JIT における手続き呼び出しの問題点

JIT コンパイルされた手続きが、別の手続きを呼び出す場合の扱いが理解できないので整理。

通常 VM インストラクションにおける処理

  • FRAME: vPC などを push
  • CALL: cprocedure なら native call 。closure なら vPC に jump
  • RETURN: スタックから pop した vPC に jump 。

JIT の場合

JIT コンパイルされた手続きが、JIT コンパイルされていない手続きを呼ぶとき
  • FRAME: callee からの RETURN で JIT コンパイルされていない手続きに戻ってしまう
    • callee の RETURN 命令を制御できない事による
  • CALL: 通常と同じ
  • RETURN: callee が発行するので制御できない


この場合、JIT 手続きは使用していない vPC でもきちんと同期してやらないといけない。

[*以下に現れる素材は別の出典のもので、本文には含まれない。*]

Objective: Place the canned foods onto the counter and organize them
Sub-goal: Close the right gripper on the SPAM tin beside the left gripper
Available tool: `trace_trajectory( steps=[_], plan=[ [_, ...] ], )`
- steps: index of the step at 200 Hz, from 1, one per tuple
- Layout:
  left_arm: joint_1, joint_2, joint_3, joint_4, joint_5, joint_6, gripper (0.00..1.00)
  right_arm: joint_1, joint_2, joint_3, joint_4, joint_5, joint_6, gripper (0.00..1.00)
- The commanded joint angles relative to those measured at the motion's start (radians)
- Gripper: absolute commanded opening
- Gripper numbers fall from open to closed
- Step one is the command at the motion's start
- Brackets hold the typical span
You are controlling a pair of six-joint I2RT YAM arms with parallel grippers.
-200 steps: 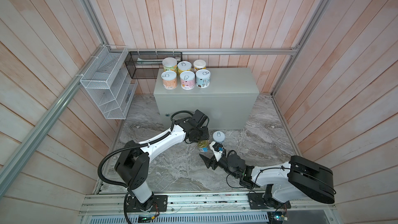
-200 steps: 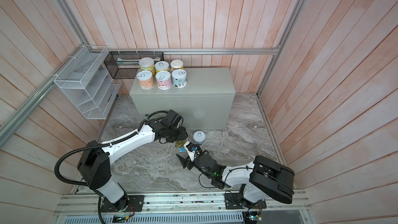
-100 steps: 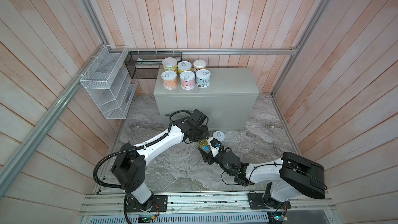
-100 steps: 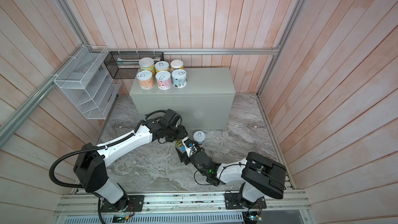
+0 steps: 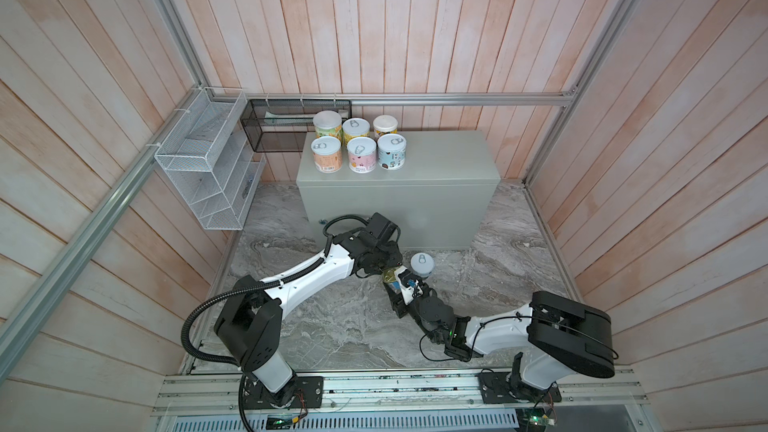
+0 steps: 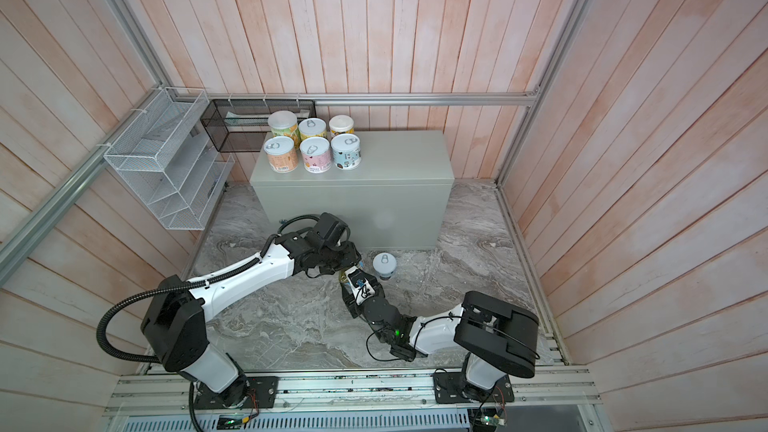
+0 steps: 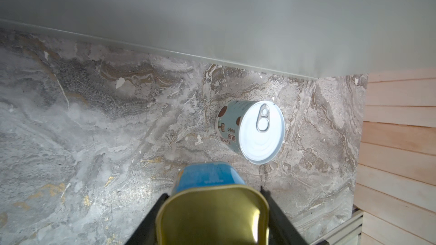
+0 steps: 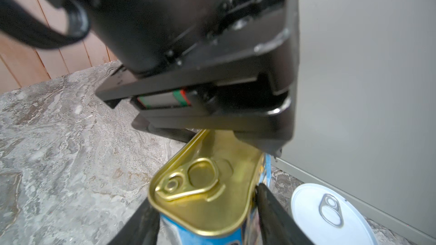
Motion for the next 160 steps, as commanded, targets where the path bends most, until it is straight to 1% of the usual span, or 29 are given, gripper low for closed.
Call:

JIT コンパイルされた手続きが、JIT コンパイルされた手続きを呼ぶとき
  • FRAME: callee は C 関数なので FRAME は不要。ただし callee が C 関数かどうかはコンパイル時には分からないので実質必要。
  • CALL: 通常と同じ
  • RETURN: callee は RETURN を発行しない

ややこしい部分は?

callee からの戻り先が「どこか?」の部分。
一番望ましいのは、JIT コンパイルされたコードの中に戻ること。そうでなければ、せっかく JIT コンパイルしてもすぐに別の手続きを呼ぶだけで、JIT の恩恵を受けられなくなってしまう。

解 その1

FRAME 命令を 2種類用意する。JIT 用では vPC ではなく native PC などを PUSH しておく。
callee で発行される RETURN 命令では、スタックに積まれているもので JIT 用かどうか判別して RETURN する。

解 その2

JIT コンパイルされた手続きから、呼ばれる手続きも JIT コンパイルされている事を期待する。

スタックの問題

解 その2 は、ネイティブスタックを使う事になるので、元の手続きが再帰している場合にうれしくない。

所感

この手の話は、JIT の教科書でもあれば章を割いて書かれてそうな話だ。論文を読むのが良いのかな。